State officials plan to offer free day access to the property as they consider how to acquire the land before its sale.

Officials plan to reopen the embattled Fairfield Lake State Park starting Tuesday for day use as the Legislature considers how the leased property might be saved from being redeveloped into homes.

The park closed to the public two weeks ago, on Feb. 27, as Texas Parks and Wildlife Department staff geared up to prepare the property for sale. The agency had leased the site for free for decades from Vistra Corp. and its predecessor businesses.

Vistra decided to sell the property after shutting down the coal plant it operated across the lake from the park in 2018. TPWD officials have said the agency wanted to buy only the portion of the property that included the park and the company didn’t want to sell it in parts. The state never submitted a bid.

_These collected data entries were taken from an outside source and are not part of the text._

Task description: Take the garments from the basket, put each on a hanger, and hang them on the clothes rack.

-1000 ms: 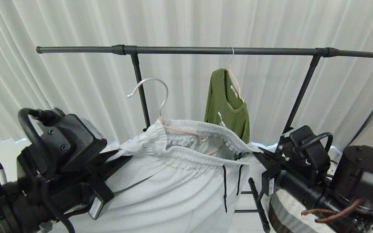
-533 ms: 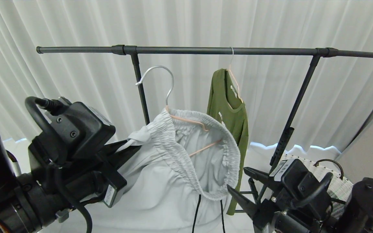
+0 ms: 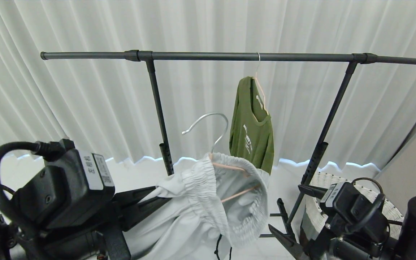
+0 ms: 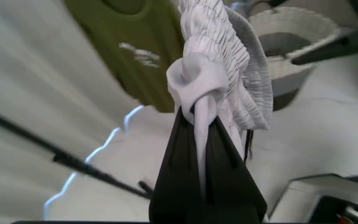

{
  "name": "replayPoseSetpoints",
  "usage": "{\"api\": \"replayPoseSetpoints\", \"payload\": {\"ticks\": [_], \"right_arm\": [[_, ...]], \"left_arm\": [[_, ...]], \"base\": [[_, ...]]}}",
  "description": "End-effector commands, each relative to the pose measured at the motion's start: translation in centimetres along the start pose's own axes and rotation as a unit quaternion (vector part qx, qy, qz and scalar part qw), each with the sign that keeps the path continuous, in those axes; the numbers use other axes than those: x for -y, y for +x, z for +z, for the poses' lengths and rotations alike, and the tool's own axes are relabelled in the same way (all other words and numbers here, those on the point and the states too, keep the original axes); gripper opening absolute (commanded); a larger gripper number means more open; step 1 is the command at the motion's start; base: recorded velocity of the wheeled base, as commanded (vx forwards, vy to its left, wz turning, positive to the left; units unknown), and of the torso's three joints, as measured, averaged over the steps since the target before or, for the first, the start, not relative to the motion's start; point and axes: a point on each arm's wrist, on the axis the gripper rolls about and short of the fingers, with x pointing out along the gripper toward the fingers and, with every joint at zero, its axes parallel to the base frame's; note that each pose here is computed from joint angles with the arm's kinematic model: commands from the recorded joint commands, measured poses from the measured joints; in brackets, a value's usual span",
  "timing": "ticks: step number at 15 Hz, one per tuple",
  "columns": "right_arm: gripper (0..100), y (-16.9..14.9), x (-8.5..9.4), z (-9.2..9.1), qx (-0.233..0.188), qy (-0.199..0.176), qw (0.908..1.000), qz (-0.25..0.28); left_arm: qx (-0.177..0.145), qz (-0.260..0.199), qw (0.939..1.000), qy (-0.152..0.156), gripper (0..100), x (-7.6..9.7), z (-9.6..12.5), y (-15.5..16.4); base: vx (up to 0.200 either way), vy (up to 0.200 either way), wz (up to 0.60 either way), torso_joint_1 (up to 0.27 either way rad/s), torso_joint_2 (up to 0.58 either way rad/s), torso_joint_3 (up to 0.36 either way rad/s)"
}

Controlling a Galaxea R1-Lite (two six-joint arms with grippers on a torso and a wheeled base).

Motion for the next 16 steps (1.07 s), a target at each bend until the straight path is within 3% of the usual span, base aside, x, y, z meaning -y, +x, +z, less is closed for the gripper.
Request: {"api": "replayPoseSetpoints", "payload": {"ticks": [1, 4, 6, 12, 16], "right_arm": [[100, -1.9, 1.7, 2.2, 0.026, 0.004, 0.9996, 0.009], [100, -2.8, 2.5, 5.4, 0.011, 0.0, 0.9965, 0.082], [100, -2.7, 2.8, 6.8, 0.009, -0.025, 0.9928, 0.117], [100, -0.9, 3.0, 8.3, 0.013, -0.088, 0.9808, 0.173], [100, 0.0, 3.0, 9.3, 0.02, -0.102, 0.9776, 0.183]], "left_arm": [[0.009, -0.013, 0.9999, 0.002, 0, 0.3, -0.2, -0.6], [0.027, -0.045, 0.9985, 0.017, 0, 0.5, 0.1, -0.5], [0.037, -0.063, 0.9965, 0.042, 0, 0.7, 0.1, -0.5], [0.053, -0.064, 0.9954, 0.048, 0, 0.3, 1.2, -0.1], [0.068, -0.069, 0.994, 0.052, 0, 0.2, 2.2, 0.9]], "base": [[0.0, 0.0, 0.0, 0.0, 0.0, 0.0], [0.0, 0.0, 0.0, 0.0, 0.0, 0.0], [0.0, 0.0, 0.0, 0.0, 0.0, 0.0], [0.0, 0.0, 0.0, 0.0, 0.0, 0.0], [0.0, 0.0, 0.0, 0.0, 0.0, 0.0]]}}
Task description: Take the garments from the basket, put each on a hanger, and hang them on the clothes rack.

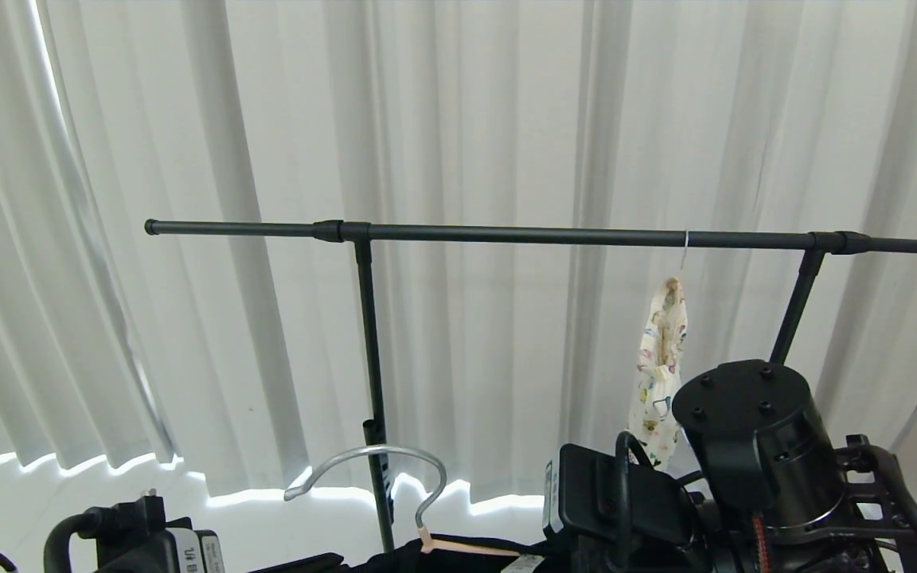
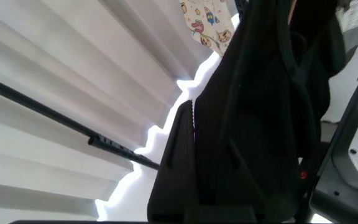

The agency has three more months until it has to vacate the land for good. A company called Todd Interests plans to redevelop the site, to the chagrin of park staff and the many visitors who have walked its trails and boated on the lake for years.

At a House committee meeting last week, legislators questioned whether the park could stay open a bit longer as they figure out if anything can be done to save it in the meantime. Parks and Wildlife staff say they have now developed a plan to reopen the property temporarily starting 8 a.m. Tuesday, March 14.

Access will be free and first-come, first-served until the park is full, so there will be no reservations or camping.

“While we still stand committed to reaching a compromise that would save Fairfield Lake State Park for future use, our team will be working hard to keep this gem as accessible as possible for as long as possible,” Parks and Wildlife State Parks Director Rodney Franklin said in a statement.